Die Klägerin wendet sich gegen einen Bescheid, mit dem der Prüfungsausschuss für die Fahrlehrerprüfung in Bayern bei der Regierung von Oberbayern (im Folgenden: Prüfungsausschuss) das Nichtbestehen der ersten Wiederholungsprüfung zur Erlangung der Fahrlehrerlaubnis festgestellt hat.
Die Klägerin absolvierte die fünfmonatige Ausbildung in einer Fahrlehrerausbildungsstätte und im Jahr 2013 die viereinhalbmonatige Ausbildung in einer Ausbildungsfahrschule. Sie legte erstmals am 27. November 2013 die Lehrprobenprüfungen im fahrpraktischen und theoretischen Unterricht ab. Mit Bescheid vom 9. Dezember 2013 teilte ihr der Prüfungsausschuss mit, dass sie die Prüfung nicht bestanden habe. Die dagegen erhobene Klage wies das Verwaltungsgericht Ansbach mit Urteil vom 14. August 2015 ab (AN 2 K 13.2211). Den Antrag auf Zulassung der Berufung nahm die Klägerin zurück (11 ZB 15.2264).

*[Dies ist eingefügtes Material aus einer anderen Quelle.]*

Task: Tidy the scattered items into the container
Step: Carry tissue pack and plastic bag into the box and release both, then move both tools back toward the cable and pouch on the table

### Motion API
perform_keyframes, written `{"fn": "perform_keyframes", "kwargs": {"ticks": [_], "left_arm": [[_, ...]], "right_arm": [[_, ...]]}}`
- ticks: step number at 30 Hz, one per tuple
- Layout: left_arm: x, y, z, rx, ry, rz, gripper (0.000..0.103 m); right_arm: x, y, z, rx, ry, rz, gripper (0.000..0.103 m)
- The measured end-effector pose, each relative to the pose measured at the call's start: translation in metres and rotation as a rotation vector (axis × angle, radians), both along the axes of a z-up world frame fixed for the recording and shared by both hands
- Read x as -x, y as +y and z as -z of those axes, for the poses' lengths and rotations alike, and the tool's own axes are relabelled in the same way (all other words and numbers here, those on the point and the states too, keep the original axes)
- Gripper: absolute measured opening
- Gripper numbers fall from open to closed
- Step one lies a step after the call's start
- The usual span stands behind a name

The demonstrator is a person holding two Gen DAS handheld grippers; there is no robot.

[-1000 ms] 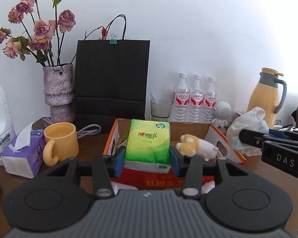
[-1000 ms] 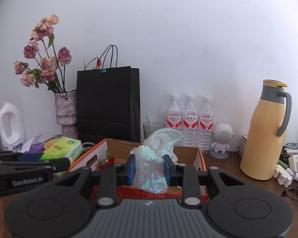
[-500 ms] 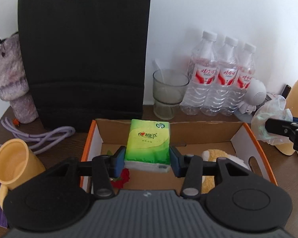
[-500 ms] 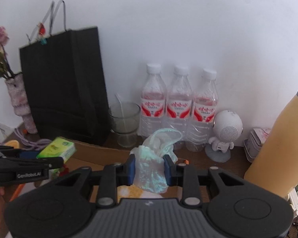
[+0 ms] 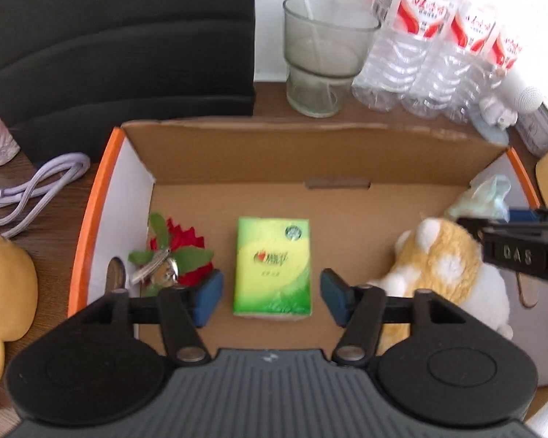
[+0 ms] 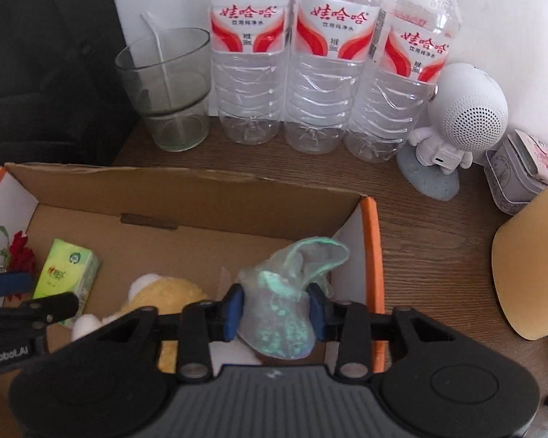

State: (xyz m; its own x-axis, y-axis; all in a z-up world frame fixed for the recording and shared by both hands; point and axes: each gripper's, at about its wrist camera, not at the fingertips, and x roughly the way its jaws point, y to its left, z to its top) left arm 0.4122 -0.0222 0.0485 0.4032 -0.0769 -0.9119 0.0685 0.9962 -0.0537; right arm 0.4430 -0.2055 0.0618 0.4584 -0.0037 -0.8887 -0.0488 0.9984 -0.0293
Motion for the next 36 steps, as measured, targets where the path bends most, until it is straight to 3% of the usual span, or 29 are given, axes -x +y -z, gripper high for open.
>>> {"fn": "perform_keyframes", "kwargs": {"ticks": [1,2,4,6,8,10,14,18,22,24,30,34,36], "left_arm": [[0.002,0.001,-0.002,0.011,0.011,0.008,0.073],[0.004,0.001,-0.006,0.012,0.017,0.014,0.076],[0.009,0.001,-0.014,-0.012,0.021,0.02,0.086],[0.016,0.005,-0.025,-0.046,0.042,-0.007,0.088],[0.023,0.01,-0.036,-0.051,0.069,-0.033,0.093],[0.035,0.017,-0.048,-0.022,0.07,-0.041,0.102],[0.066,0.026,-0.07,-0.006,0.03,-0.075,0.102],[0.108,0.025,-0.095,-0.04,-0.115,-0.1,0.102],[0.168,0.027,-0.107,-0.011,-0.384,-0.088,0.103],[0.192,0.027,-0.105,-0.007,-0.476,-0.089,0.103],[0.241,0.027,-0.079,0.032,-0.589,-0.107,0.103],[0.278,0.027,-0.06,0.02,-0.607,-0.085,0.103],[0.311,0.03,-0.053,0.033,-0.664,-0.084,0.103]], "right_arm": [[0.001,0.0,-0.002,-0.005,0.003,0.011,0.044],[0.002,0.001,-0.004,-0.009,0.011,0.019,0.058],[0.008,0.0,-0.016,-0.014,0.004,0.037,0.064],[0.018,0.0,-0.033,-0.017,0.0,0.044,0.08],[0.028,0.001,-0.047,-0.019,0.004,0.039,0.087],[0.042,0.002,-0.061,-0.029,0.014,0.05,0.087],[0.078,0.008,-0.087,-0.09,-0.031,0.049,0.087],[0.124,0.016,-0.112,-0.133,-0.165,0.045,0.087],[0.179,0.02,-0.12,-0.153,-0.352,0.033,0.092],[0.199,0.018,-0.115,-0.183,-0.416,0.047,0.092],[0.256,0.026,-0.091,-0.215,-0.605,0.042,0.092],[0.3,0.032,-0.074,-0.184,-0.68,0.021,0.092],[0.327,0.033,-0.068,-0.182,-0.7,0.002,0.094]]}}
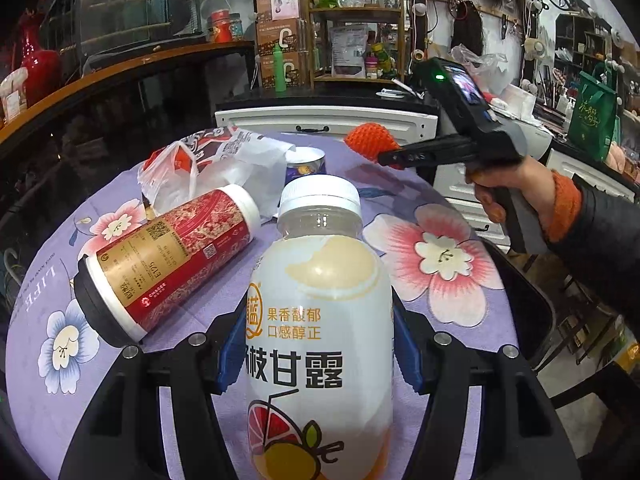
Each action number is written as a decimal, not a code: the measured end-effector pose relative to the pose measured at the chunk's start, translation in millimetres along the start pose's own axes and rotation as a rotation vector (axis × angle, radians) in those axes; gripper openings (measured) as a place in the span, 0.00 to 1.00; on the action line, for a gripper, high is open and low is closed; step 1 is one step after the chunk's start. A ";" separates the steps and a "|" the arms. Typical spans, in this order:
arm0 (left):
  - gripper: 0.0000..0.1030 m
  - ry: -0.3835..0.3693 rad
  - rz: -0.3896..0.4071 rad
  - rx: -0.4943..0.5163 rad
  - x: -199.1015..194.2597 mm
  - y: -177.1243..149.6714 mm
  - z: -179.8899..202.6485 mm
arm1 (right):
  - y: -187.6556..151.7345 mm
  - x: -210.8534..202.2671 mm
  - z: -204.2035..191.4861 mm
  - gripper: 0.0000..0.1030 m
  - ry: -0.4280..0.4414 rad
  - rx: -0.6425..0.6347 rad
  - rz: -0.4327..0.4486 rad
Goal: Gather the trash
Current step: 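Drop the orange net into the bin with the right tool while the left tool carries the bottle over, then open the left tool to release the white bottle into the bin, then move the left tool back to the table and grasp the red cylindrical can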
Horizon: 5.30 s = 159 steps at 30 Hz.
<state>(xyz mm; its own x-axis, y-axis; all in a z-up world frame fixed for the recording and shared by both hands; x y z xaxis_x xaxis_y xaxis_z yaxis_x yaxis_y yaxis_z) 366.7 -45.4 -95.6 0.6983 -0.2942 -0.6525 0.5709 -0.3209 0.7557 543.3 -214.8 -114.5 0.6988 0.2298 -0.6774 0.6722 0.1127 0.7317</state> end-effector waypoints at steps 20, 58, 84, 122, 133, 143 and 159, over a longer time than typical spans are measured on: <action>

Die Stadt Nürnberg verlängerte den befristeten Fahrlehrerschein bis zum 31. März 2014 und die Klägerin absolvierte am 26. Februar 2014 in einer ersten Wiederholungsprüfung erneut die Lehrprobenprüfungen im fahrpraktischen und theoretischen Unterricht. Hinsichtlich beider Prüfungsteile stellten die beteiligten Prüfer fest, die Klägerin habe mangelhafte Leistungen erbracht.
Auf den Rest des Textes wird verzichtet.